• [Stored items]:
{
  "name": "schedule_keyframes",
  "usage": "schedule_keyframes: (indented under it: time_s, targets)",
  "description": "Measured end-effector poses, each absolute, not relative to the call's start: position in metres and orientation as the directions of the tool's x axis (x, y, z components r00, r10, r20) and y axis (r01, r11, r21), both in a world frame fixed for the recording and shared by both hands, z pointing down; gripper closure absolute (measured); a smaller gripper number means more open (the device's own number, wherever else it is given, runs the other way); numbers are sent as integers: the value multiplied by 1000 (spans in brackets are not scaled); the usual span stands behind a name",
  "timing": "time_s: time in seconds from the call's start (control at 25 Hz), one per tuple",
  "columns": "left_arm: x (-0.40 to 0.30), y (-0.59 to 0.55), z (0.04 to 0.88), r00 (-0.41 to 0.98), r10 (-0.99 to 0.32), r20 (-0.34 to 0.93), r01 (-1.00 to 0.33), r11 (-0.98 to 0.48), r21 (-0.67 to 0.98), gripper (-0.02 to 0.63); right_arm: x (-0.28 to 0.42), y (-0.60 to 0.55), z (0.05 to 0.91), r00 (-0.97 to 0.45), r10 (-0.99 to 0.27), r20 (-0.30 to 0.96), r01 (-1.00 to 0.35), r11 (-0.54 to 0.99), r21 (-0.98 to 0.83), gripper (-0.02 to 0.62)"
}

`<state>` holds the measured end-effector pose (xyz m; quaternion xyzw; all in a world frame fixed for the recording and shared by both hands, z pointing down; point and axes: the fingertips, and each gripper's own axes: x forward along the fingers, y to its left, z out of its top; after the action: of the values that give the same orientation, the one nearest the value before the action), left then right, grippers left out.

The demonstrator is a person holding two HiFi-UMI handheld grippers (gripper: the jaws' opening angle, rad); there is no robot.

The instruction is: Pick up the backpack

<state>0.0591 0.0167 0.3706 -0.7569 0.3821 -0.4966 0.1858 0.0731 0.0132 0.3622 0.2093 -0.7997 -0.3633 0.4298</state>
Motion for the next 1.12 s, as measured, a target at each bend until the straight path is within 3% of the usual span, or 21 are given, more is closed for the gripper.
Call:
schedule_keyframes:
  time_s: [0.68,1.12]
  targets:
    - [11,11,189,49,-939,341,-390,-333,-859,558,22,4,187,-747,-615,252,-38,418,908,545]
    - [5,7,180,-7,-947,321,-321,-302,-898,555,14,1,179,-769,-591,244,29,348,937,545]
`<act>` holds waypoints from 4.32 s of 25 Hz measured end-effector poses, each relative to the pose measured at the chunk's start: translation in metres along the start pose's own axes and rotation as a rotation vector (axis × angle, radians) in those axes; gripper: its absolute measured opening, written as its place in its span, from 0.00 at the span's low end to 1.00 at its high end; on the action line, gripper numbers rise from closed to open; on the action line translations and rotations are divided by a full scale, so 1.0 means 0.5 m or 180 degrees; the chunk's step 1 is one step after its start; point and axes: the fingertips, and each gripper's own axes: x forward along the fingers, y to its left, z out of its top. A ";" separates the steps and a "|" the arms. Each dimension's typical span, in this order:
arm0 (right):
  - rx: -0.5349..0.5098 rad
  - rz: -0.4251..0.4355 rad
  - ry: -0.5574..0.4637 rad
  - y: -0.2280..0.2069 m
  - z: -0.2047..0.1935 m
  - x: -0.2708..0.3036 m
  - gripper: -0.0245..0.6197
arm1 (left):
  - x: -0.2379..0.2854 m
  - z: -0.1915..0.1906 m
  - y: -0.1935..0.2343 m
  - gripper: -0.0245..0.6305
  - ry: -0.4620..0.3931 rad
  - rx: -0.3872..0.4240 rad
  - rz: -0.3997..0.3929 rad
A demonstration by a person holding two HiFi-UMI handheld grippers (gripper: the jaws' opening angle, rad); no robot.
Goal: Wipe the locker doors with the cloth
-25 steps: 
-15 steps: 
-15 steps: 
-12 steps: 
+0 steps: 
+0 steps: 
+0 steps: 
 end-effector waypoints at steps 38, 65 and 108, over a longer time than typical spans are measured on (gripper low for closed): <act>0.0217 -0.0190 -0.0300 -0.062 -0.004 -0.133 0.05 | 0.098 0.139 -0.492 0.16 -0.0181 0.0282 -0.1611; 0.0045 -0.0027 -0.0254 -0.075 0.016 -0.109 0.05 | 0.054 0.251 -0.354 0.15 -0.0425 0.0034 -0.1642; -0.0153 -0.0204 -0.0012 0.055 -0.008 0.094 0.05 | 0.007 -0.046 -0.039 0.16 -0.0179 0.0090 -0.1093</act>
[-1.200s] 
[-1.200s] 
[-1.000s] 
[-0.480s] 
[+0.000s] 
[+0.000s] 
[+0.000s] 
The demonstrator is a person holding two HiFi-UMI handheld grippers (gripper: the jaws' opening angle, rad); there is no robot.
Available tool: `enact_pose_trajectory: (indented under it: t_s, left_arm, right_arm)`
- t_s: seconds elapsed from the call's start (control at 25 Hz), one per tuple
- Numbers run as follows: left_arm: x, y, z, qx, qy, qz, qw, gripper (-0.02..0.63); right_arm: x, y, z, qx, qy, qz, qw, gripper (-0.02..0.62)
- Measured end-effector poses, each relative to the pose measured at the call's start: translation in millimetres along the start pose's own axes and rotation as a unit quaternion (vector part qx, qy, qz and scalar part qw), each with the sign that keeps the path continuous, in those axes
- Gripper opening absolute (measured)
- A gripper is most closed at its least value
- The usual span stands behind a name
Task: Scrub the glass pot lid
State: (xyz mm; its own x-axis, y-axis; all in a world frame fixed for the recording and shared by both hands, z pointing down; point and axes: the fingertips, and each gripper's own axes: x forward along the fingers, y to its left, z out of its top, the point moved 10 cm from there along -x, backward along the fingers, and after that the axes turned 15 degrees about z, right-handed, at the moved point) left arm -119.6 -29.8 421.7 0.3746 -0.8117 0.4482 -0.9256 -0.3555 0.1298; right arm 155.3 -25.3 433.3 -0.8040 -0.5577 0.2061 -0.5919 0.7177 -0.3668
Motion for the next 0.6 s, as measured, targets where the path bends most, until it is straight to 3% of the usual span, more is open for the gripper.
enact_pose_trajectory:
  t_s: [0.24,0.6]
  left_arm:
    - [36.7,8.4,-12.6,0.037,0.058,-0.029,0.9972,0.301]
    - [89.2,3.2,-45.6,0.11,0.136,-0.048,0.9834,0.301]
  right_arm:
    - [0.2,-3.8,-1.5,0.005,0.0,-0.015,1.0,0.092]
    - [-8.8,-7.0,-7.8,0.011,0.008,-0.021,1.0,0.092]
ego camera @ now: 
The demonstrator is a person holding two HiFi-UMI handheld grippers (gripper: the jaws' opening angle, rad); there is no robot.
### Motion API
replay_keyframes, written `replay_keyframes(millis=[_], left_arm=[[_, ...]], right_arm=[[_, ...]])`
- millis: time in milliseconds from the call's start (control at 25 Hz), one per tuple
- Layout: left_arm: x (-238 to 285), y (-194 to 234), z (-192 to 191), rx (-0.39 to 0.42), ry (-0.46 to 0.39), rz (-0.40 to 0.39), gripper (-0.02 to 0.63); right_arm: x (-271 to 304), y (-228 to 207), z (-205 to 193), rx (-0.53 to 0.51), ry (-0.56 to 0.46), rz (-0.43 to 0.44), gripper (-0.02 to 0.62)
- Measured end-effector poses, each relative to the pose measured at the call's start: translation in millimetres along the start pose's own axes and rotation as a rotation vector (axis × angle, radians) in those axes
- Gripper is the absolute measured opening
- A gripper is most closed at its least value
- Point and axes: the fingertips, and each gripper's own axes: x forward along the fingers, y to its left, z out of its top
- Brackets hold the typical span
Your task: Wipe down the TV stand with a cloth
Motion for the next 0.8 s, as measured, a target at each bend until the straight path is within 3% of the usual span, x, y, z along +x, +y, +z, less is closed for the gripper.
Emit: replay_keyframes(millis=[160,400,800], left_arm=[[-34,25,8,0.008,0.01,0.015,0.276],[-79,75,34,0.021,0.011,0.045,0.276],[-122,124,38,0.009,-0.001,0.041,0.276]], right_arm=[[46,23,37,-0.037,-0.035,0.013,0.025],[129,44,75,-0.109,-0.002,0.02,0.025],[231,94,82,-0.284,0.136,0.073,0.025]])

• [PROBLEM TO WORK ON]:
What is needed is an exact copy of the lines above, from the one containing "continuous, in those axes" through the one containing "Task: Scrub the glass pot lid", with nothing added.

• [FINISHED EXERCISE]:
- Measured end-effector poses, each relative to the pose measured at the call's start: translation in millimetres along the start pose's own axes and rotation as a unit quaternion (vector part qx, qy, qz and scalar part qw), each with the sign that keeps the path continuous, in those axes
- Gripper opening absolute (measured)
- A gripper is most closed at its least value
- The usual span stands behind a name
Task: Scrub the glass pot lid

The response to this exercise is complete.